Соседи, естественно, знали о нашей беде. Ребятишки на улице при появлении бабушки разбегались, но, отбежав на безопасное расстояние, все же шли сзади, до того им было интересно. Мать сгорала со стыда. Доверив публичную сторону деятельности по возвращению бабушки дяде Вилли, мать ждала, заняв не столь заметный для соседей пост за портьерой у окна гостиной. Качала головой и, утирая слезы, кусала губы.
— За что мне это, ну за что? — бормотала она, и в ее голосе мелькали бабушкины нотки. — Господи боже мой, ну за что нам такое!

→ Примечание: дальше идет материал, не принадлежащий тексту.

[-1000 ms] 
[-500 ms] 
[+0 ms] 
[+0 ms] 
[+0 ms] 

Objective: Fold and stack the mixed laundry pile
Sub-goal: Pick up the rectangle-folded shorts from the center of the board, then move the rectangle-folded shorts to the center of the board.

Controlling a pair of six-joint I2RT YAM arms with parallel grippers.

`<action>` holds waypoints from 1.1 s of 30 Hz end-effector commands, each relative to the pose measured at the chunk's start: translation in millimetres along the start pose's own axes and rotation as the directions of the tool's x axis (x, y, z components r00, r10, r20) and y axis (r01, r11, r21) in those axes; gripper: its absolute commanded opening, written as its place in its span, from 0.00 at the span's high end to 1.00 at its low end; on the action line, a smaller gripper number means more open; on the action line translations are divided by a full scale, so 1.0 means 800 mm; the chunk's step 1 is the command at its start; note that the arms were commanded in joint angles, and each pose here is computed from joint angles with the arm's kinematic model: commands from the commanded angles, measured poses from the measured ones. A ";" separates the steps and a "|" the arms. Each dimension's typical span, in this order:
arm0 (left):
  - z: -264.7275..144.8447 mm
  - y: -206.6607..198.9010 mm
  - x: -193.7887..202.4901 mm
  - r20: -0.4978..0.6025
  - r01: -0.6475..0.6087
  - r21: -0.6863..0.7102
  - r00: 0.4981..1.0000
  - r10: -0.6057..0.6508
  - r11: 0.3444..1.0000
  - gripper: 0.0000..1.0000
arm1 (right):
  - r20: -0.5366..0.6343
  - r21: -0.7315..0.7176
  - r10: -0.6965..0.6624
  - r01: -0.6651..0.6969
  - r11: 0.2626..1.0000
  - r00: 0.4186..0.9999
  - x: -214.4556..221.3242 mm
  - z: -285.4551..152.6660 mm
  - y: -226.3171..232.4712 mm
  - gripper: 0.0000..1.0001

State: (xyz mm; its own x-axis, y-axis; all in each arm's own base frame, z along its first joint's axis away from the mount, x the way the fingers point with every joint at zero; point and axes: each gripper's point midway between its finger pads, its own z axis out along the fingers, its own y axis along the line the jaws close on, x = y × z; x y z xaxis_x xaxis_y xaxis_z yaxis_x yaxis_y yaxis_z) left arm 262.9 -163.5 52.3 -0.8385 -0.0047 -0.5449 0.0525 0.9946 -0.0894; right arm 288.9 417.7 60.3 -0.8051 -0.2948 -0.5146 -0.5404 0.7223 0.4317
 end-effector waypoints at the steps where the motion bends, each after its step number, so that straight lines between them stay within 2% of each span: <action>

А однажды вечером бабушка исчезла напрочь, и никто не мог ее отыскать. В конце концов отец позвонил в полицию. Час проходил за часом. Спать никто не ложился, даже меня не укладывали. Потом к тротуару у нашего дома подъехал зеленый с белым полицейский фургон. Из него вылезли двое полицейских, открыли заднюю дверцу и учтиво помогли бабушке выйти, а затем взобраться на крыльцо, причем с таким видом, будто они у нее в услужении. Бабушка вела себя смирно. Полицейские сообщили отцу, что они обнаружили ее на Парк-авеню — грубо говоря, черт знает где, к тому же на мосту над путями Центральной железной дороги.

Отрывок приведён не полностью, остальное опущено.